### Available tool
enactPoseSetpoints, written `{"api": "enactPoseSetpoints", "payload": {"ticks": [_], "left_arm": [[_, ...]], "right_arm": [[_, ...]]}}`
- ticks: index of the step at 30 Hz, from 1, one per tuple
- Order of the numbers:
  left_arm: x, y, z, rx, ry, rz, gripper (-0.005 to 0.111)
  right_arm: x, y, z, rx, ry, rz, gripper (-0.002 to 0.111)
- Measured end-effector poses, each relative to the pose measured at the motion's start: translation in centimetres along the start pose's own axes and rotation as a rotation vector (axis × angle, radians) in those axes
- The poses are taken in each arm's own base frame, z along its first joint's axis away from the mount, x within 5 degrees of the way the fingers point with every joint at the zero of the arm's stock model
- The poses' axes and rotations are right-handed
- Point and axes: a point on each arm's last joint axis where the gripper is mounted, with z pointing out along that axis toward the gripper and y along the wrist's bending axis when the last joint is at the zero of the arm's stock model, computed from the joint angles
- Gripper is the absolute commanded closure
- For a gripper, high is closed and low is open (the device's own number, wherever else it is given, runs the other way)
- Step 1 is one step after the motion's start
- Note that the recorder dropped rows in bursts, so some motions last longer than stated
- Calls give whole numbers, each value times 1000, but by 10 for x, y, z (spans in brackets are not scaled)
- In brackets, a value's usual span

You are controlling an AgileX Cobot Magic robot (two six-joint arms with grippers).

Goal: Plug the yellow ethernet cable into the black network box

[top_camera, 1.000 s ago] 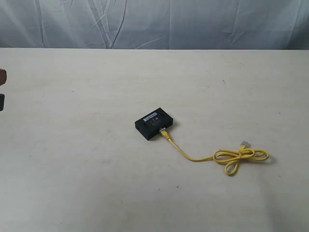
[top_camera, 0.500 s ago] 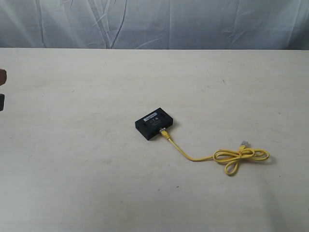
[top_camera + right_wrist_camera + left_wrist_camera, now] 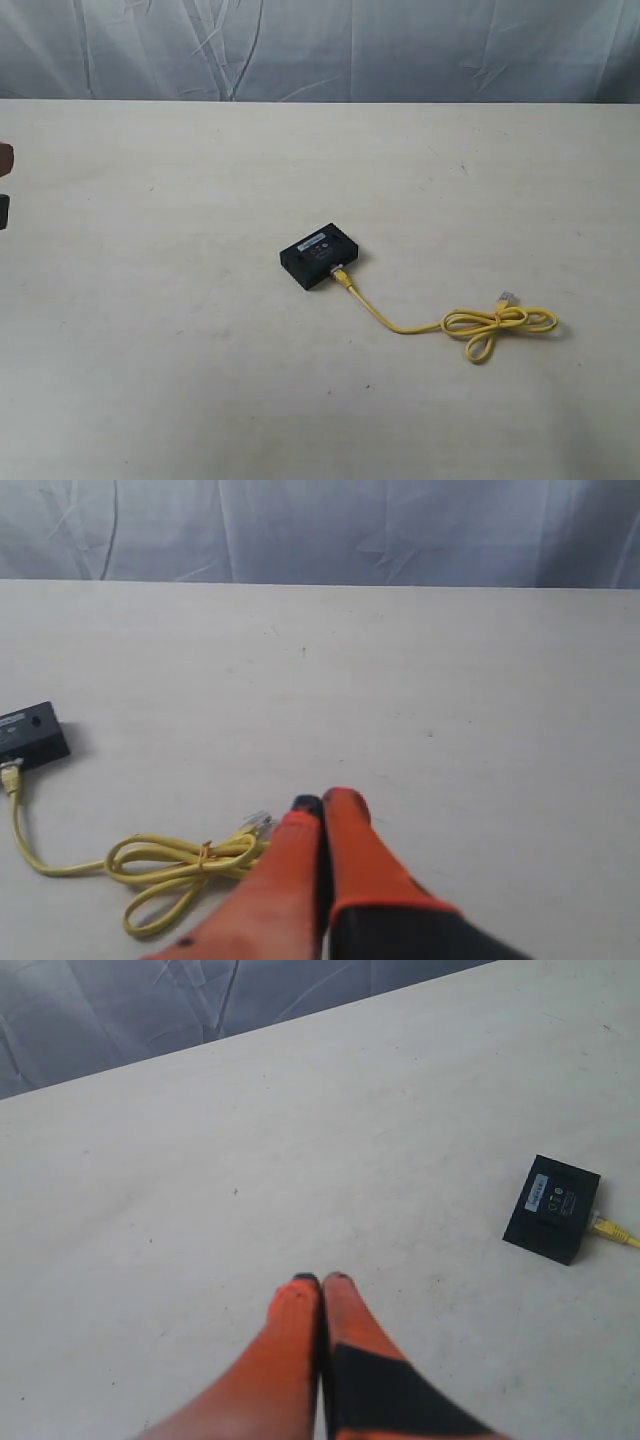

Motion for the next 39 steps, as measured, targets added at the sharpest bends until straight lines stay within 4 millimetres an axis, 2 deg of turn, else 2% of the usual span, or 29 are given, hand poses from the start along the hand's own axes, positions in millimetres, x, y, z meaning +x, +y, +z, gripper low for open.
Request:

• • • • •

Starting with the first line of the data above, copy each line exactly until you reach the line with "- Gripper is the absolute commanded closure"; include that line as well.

Your response:
### Available tool
enactPoseSetpoints, written `{"api": "enactPoseSetpoints", "payload": {"ticks": [_], "left_arm": [[_, ...]], "right_arm": [[_, ...]]}}`
- ticks: index of the step at 30 Hz, from 1, one per tuple
- Order of the numbers:
  left_arm: x, y, z, rx, ry, rz, gripper (-0.005 to 0.111)
  right_arm: x, y, z, rx, ry, rz, gripper (-0.002 to 0.111)
- Measured end-effector poses, each relative to the pose measured at the motion's start: translation in centimetres along the start pose's own axes and rotation as a rotation vector (axis × angle, radians) in those axes
- The poses are taken in each arm's own base frame, z along its first joint's axis away from the mount, x within 5 degrees of the way the fingers point with every joint at the zero of the arm's stock model
- The poses' axes and rotations are right-handed
- Point and axes: a point on each arm's last joint axis where the gripper is mounted, with z pointing out along that axis toward the gripper and y along the wrist's bending axis when the last joint is at the zero of the arm's stock model, computed from the joint angles
- Gripper is the absolute commanded closure

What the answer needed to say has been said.